=== Action item ===
Within the data that follows, how many lines contain the word "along"? Reply with only the number.
(Information provided Opens)
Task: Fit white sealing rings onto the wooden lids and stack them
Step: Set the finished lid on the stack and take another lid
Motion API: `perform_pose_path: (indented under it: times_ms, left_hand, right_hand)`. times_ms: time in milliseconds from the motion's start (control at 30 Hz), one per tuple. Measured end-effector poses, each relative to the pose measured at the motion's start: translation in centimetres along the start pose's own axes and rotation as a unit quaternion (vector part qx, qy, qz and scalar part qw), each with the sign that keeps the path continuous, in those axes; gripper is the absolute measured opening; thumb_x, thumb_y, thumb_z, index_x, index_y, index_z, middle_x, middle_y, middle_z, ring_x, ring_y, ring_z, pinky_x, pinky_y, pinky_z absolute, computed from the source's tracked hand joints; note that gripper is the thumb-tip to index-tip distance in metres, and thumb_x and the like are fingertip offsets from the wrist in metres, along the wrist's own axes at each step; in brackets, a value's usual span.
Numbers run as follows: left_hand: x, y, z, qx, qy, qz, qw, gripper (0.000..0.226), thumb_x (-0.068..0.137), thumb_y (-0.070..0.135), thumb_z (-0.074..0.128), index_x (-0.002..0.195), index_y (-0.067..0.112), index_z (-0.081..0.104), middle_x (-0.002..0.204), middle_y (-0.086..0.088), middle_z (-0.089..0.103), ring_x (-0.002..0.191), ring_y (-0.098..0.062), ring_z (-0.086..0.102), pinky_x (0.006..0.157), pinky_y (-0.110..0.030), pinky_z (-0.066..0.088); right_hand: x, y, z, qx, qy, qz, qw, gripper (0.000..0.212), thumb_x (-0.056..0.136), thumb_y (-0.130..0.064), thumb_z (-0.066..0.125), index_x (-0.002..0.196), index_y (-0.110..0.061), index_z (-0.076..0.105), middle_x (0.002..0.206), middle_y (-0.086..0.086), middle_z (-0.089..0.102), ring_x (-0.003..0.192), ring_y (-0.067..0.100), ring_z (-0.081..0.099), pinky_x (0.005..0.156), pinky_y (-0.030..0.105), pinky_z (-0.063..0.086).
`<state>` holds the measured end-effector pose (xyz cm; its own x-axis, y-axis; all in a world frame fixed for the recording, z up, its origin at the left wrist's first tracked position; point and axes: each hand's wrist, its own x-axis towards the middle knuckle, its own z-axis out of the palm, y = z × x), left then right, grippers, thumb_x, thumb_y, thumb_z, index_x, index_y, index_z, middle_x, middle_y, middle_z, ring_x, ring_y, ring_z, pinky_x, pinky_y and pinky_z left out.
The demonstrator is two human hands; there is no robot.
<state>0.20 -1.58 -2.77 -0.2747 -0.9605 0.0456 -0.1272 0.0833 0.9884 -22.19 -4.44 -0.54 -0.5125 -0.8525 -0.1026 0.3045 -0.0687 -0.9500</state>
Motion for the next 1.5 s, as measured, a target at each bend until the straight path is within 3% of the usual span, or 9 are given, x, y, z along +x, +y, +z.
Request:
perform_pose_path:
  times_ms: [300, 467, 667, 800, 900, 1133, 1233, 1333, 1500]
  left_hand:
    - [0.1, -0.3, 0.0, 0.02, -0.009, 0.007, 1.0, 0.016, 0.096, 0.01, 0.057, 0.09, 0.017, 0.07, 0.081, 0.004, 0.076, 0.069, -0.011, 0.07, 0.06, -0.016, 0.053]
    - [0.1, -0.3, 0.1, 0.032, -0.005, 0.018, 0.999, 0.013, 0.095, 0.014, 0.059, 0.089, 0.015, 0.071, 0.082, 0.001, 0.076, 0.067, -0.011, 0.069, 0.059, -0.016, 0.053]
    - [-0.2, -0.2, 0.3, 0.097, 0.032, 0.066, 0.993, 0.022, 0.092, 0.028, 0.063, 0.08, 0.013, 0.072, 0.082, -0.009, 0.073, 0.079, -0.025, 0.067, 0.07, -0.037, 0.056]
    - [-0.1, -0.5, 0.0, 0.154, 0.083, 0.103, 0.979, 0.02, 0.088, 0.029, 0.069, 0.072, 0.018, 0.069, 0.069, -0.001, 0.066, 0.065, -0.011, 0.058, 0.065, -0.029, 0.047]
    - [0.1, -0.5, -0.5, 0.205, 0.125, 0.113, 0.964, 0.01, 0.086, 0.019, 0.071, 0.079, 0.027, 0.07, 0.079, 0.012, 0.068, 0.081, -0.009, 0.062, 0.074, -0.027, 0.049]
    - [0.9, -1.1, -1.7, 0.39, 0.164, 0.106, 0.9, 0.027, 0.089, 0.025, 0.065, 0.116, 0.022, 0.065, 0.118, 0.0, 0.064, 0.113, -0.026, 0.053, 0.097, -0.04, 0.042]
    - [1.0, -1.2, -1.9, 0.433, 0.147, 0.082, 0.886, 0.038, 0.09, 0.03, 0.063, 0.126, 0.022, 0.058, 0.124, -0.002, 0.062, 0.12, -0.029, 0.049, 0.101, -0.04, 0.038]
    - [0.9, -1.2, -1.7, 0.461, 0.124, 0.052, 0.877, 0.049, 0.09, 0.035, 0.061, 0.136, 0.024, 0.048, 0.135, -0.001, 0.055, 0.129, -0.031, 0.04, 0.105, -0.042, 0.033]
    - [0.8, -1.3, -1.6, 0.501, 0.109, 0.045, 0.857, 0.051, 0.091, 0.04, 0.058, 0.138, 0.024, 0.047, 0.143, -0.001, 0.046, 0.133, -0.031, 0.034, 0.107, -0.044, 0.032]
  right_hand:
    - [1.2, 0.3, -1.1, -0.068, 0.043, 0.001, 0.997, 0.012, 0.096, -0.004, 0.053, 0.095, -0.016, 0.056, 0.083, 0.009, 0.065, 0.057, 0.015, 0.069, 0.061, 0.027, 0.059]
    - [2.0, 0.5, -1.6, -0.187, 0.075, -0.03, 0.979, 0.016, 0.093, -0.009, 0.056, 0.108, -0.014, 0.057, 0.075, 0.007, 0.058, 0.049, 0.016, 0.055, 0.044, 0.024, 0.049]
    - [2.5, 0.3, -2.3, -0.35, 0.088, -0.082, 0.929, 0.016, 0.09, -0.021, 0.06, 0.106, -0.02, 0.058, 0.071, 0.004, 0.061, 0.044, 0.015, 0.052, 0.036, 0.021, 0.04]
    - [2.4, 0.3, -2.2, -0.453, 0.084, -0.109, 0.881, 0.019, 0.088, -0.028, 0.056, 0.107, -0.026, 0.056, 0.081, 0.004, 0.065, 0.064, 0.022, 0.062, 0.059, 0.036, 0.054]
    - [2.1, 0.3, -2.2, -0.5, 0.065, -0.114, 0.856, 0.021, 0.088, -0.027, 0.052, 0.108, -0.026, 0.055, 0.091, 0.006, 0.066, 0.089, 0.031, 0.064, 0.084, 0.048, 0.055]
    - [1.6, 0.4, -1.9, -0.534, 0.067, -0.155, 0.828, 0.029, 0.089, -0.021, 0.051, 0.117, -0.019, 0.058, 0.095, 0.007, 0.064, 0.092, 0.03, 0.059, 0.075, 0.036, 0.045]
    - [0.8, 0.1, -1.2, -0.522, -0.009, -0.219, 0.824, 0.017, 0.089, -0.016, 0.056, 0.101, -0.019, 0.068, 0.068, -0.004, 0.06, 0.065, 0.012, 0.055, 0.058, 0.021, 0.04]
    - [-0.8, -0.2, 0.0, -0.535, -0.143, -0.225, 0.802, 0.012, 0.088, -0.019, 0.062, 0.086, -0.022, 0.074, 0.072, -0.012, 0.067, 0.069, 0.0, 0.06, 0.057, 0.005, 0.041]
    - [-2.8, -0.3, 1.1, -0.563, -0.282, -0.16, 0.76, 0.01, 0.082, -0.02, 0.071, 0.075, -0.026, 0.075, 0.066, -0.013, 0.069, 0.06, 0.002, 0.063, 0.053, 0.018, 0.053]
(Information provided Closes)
=== Solved problem ===
2